“キング・オブ・ホラー”スティーヴン・キング原作の映画『サンキュー、チャック』(5月1日公開)に出演するマーク・ハミル(74)がプロモーションインタビューに応じ、10代の頃に2年以上、日本で過ごした思い出を語った。
【動画】『サンキュー、チャック』マーク・ハミル特別映像
「日本は私の青春時代の大切な思い出の一つだよ」と振り返ったハミル。「スター・ウォーズ」シリーズのルーク・スカイウォーカー役で知られる名優は、近年も声優や映画出演など幅広く活躍し、50年以上にわたり第一線を走り続けている。
本作でハミルが演じるのは、主人公チャックの祖父アルビー・クランツ。孫の人生に大きな影響を与える重要人物であり、深い愛情とともに“ある秘密”を抱えた複雑なキャラクターだ。
役作りについてハミルは「実を言うと、アルビーよりもチャックの方に親近感がある」と明かしつつ、「彼(アルビー)は私とは全く違う人物だ。私は数学が全然ダメなんだ(笑)。数字に強いフリをしなければならなかった。でも、仕事への情熱や信念には魅力を感じた。『会計士がいなければ世界は軸から外れて止まってしまう』と考えている点は、とてもチャーミングで好きだよ。彼を正しく表現することがとても重要だった」と語っている。
さらに「本作は典型的なホラーではない」としながらも、「作中には“幽霊の部屋”のようなものがあるということは認めざるを得ないです。アルビーには秘密があり、観客が『彼はこういう人物だろう』と認識したところで、思わぬ形で裏切る仕掛けがある」と作品の特徴を説明。ジャンルを超えた物語であることを強調した。
また、家族への思いにも触れ、本作には娘がプロデューサーとして参加していることを明かし、「妻が“これまでの出演作で一番好き”と言ってくれたことは非常に大きな意味がある」とコメント。スクリーンで祖父を演じる姿と、実生活での家族との関係が重なる点にも言及した。
主演は、「マイティ・ソー」「アベンジャーズ」シリーズのトム・ヒドルストン。物語は、崩壊寸前の世界に突如現れた「ありがとう、チャック!」という謎のメッセージを起点に、主人公チャックの39年の人生を遡るヒューマン・ミステリーだ。
あわせて解禁された映像では、幼少期のチャックに祖父アルビーが「数学の話をしよう」と語りかける重要なシーンが公開。薄暗い書斎で2人きり。「宇宙の始まりは?」「人類の誕生は?」と矢継ぎ早に質問を放ち、「すべて数学なんだ」と目を輝かせる祖父はさらに「ダンスだって数学だぞ “カウント”って言うだろ?」と畳みかける。祖母から受け継いだダンスと、祖父が教える数学が結びつく、チャックの人生のターニングポイントとなる場面であり、派手な演出だけではない本作の奥行きを感じさせる内容となっている。

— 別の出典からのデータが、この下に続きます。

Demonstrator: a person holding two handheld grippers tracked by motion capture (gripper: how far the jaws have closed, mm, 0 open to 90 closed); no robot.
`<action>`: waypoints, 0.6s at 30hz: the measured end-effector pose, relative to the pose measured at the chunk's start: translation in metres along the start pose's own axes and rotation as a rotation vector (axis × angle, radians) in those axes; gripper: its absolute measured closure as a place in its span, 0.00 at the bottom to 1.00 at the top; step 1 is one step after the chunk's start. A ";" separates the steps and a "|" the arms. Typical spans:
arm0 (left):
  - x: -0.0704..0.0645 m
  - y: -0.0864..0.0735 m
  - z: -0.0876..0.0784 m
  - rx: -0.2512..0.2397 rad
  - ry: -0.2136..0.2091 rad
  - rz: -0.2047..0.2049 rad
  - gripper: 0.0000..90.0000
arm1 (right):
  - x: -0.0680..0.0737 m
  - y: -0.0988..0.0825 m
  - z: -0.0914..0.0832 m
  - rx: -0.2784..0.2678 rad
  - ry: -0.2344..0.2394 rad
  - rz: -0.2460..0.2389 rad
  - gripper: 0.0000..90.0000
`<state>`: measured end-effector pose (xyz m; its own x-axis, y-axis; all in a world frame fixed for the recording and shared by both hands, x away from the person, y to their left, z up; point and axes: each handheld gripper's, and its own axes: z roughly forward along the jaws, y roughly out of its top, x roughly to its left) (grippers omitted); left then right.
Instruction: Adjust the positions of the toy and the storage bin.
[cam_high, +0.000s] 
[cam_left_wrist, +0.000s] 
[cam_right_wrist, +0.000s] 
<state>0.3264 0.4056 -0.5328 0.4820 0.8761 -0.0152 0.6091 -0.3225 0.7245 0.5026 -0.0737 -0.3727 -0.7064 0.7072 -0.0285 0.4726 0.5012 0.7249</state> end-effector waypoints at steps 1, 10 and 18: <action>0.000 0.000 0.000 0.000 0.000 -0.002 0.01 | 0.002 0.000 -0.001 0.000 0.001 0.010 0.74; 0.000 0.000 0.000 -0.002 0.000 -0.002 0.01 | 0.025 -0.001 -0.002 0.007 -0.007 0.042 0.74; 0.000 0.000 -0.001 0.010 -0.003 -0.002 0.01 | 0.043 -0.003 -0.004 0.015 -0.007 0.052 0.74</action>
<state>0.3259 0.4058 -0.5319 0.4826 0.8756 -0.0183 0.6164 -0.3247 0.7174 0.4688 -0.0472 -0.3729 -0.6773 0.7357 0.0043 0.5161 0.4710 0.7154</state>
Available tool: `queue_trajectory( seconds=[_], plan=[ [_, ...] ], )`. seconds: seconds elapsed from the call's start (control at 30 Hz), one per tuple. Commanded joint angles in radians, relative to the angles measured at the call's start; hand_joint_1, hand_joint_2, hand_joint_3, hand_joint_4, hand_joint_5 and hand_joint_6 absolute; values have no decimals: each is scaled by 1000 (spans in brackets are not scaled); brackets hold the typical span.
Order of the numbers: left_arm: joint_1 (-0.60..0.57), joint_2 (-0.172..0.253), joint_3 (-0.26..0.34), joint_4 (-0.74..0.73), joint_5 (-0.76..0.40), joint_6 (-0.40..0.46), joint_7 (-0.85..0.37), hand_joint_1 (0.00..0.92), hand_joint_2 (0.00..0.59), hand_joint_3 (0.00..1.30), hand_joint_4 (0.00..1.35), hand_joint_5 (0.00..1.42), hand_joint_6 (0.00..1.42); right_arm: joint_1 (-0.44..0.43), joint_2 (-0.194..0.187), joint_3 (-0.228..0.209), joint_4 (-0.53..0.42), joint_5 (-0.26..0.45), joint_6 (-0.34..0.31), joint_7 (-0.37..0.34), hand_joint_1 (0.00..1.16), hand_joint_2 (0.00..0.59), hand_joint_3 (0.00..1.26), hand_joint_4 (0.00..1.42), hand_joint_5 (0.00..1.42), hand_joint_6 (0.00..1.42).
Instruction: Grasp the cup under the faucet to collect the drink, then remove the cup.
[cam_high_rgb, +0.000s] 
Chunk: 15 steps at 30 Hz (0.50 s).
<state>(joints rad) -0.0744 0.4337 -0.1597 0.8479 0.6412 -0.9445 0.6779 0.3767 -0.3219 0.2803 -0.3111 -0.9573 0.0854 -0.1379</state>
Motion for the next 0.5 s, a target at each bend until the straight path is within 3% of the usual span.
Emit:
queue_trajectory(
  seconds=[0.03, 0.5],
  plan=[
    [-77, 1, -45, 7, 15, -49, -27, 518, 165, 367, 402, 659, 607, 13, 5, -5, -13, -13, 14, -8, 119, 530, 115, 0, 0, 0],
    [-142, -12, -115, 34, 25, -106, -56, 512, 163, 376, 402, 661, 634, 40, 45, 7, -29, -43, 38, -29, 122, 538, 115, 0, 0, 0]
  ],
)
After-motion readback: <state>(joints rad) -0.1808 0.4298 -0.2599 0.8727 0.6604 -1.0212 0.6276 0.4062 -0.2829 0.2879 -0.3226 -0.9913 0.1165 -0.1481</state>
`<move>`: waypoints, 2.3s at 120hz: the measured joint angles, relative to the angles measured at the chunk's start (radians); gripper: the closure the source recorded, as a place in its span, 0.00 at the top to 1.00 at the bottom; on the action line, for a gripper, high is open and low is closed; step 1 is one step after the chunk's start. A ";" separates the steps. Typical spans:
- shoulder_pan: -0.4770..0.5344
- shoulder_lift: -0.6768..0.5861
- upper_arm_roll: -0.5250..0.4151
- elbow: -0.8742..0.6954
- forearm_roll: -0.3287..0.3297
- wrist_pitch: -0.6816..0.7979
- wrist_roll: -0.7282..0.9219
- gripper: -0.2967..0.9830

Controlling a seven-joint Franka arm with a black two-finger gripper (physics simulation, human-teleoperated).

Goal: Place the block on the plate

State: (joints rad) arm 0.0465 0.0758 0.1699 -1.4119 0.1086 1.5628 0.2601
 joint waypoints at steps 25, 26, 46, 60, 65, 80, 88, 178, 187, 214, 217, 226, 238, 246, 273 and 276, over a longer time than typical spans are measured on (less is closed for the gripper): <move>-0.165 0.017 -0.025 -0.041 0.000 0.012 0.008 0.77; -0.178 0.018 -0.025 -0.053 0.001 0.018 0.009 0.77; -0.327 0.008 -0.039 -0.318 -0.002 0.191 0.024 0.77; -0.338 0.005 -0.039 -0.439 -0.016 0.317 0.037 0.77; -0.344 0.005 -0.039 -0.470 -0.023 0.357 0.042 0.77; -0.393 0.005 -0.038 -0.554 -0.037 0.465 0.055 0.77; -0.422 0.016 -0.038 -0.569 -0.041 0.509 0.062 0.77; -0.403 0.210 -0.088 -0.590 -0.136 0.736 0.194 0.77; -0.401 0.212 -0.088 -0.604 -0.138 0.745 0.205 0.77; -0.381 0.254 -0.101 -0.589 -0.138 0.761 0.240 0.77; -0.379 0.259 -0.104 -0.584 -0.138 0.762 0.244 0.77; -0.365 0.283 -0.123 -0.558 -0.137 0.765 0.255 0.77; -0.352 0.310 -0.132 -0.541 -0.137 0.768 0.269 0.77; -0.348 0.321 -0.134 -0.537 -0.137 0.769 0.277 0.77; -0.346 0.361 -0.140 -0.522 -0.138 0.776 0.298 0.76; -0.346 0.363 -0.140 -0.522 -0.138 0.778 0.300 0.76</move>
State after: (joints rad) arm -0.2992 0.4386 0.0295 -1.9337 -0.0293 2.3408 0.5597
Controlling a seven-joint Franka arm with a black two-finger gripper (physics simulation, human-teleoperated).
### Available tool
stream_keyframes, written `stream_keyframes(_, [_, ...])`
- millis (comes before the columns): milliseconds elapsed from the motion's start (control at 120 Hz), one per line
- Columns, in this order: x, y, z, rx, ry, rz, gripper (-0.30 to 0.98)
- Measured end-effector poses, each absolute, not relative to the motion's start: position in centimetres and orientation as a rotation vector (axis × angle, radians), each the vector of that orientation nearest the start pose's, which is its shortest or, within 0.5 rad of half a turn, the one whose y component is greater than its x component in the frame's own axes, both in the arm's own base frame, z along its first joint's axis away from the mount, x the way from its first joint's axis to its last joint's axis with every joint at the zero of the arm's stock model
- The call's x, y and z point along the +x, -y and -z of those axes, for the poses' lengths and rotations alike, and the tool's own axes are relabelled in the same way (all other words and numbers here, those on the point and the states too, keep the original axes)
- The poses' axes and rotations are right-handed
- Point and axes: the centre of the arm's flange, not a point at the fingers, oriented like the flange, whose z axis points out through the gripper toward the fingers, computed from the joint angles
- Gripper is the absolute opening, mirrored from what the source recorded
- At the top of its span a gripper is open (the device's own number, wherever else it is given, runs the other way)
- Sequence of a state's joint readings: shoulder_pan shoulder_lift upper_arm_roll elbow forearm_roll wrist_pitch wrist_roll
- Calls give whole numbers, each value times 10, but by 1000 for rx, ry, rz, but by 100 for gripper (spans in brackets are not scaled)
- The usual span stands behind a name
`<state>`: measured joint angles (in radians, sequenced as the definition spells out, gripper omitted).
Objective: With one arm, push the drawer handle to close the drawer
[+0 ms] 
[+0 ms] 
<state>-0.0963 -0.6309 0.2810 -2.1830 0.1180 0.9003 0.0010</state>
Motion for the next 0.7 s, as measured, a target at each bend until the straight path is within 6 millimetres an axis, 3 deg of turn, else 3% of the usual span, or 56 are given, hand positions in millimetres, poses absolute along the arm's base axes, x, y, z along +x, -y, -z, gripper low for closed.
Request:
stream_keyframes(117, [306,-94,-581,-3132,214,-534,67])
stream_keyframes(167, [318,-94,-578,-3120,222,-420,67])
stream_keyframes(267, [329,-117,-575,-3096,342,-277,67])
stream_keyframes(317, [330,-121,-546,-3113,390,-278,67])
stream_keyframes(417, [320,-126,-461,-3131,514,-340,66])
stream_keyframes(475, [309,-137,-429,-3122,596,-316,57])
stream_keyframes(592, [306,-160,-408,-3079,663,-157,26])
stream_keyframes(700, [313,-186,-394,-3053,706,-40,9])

あわせて解禁された場面写真では、『フェリスはある朝突然に』のミア・サラ演じる妻サラとともに、幼いチャックを見守る穏やかなひとときが切り取られている。2人の柔らかな佇まいからは、チャックを包み込む家庭の温もりがにじむ。
一方で、書斎で居眠りする祖父にそっと近づくチャックや、暗がりの中でドアに耳を押し当てる姿も映し出され、日常の静けさの中に不穏な気配が差し込む──祖父には、物語の核心に関わる“ある秘密”が隠されているようだ。
さらに、ハミルとベンジャミン・パジャックを捉えたモノクロのメイキング写真からは、まるで本物の祖父と孫のような、自然で温かな空気感が伝わってくる。